First we don’t know how long these cures will last. While patients may appear to be in complete remission from cancer it is unlikely that every cancerous cell in their body has been eliminated. One day it may reappear. Meanwhile the immunotherapies themselves consist of live cells. As these die the impact of the therapy may wear off. While there are now many cases of patients in remission from cancer thanks to immunotherapy, for how long only time will tell.
The biggest research challenge is to extend the benefits of immunotherapy to solid tumours. So far we have only achieved success against ‘liquid’ tumours, and only a sub-set of those. According to Edison CAR-T therapies have only been successful against Acute Lymphoid Leukemia and Diffuse Large B-cell Lymphoma. It may help to ‘precondition’ patients, for instance by administering radiotherapy or chemotherapy before unleashing an enhanced immune response. It may also help to combine known treatments, such as CAR therapies with checkpoint inhibitors.

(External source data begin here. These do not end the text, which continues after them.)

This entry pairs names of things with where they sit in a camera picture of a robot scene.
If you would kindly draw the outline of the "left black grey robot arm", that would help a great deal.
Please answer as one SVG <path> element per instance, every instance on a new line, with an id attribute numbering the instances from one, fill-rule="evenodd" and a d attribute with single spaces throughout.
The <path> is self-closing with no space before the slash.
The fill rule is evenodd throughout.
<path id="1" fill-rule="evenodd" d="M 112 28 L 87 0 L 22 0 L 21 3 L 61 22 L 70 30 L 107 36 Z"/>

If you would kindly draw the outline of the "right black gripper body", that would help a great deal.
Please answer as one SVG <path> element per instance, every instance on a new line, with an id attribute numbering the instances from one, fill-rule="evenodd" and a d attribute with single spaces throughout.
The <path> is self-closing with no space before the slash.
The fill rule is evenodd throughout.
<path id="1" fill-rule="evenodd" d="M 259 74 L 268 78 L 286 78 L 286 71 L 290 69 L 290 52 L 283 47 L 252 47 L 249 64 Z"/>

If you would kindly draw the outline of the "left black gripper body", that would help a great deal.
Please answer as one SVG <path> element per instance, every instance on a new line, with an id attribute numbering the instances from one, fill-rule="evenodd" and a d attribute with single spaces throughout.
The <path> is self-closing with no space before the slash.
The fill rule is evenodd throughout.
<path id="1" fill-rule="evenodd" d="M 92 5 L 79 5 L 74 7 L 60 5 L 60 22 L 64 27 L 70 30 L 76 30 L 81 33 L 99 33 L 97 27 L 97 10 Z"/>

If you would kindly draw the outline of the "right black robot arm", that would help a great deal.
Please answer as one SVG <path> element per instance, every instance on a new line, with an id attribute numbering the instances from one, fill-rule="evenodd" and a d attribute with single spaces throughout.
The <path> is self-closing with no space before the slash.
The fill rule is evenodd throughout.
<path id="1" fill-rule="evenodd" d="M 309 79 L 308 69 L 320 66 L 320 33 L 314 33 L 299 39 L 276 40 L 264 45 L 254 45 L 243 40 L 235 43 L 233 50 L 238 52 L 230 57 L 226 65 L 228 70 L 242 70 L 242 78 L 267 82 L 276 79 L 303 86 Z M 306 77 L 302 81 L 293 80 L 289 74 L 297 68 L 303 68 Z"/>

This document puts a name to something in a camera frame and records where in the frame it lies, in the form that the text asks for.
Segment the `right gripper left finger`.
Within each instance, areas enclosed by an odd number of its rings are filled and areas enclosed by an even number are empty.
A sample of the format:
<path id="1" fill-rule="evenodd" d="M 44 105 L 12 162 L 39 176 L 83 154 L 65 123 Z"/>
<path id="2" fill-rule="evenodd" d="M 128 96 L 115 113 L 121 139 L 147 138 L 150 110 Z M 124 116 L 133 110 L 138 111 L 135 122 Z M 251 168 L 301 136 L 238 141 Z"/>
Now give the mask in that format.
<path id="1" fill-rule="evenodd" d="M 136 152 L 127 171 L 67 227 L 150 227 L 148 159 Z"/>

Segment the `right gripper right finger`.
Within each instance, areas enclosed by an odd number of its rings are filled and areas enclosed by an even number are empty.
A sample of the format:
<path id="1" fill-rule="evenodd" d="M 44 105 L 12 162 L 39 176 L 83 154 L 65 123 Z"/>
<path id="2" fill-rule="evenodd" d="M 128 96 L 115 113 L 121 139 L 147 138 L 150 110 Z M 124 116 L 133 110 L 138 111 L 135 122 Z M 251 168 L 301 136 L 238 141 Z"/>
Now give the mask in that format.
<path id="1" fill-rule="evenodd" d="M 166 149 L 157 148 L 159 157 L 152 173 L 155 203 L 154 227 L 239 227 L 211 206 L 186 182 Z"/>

But solid tumours present particular challenges. First there is so far a lack of known antigen targets – surface markers such as CD19 that can distinguish cancer tumour cells. Next we have to find effective ways of getting the immunotherapy drugs to the site (or sites) of the tumour. And finally the drugs have to overcome an immunosuppressive micro-environment – meaning that immediate surroundings of the tumour cells are hostile to attacks by the immune system.
This is highly complex and for the time being most of the research dollars are being aimed at the easier targets. As researchers target liquid cancers 53% of the clinical projects target less than 10% of the patient market. While many companies and research institutions no doubt intend to take the lessons learned from tackling liquid cancer into solid cancers the fact today is that a large number of competitors have their eye on a relatively small prize. ‘As the haematology CAR market matures,’ says Edison, ‘there may be several companies chasing a relatively small pool of eligible, funded patients.’
Even assuming that CAR-T and TCR therapy is shown to work the other major obstacle is its cost. Extracting cells from the patient, re-engineering and multiplying them in the laboratory and then implanting them back into the patient takes up to a month and involves manual procedures. A cheaper alternative would be to use allogeneic cells taken from third parties and stored ready for use, but a trial of engineered allogeneic cells run by Cellectis was stopped in September after one trial patient died.
So the promised land is still some way distant. Edison calculates that 1.3m patients a year, in the USA alone, with solid tumours could benefit from immunotherapy. ‘T-cell therapies could have a major impact on many solid tumours if they are effective, if they can be made in quantity and if volume production makes them more affordable.’ Those are three big ‘ifs’. But Edison’s conclusions do underscore the investment strategy of the Breakthrough Biotech Alert – which is to treat the drug developers with extreme caution, but to favour companies supplying the picks and shovels to the massive and important global research effort to beat cancer.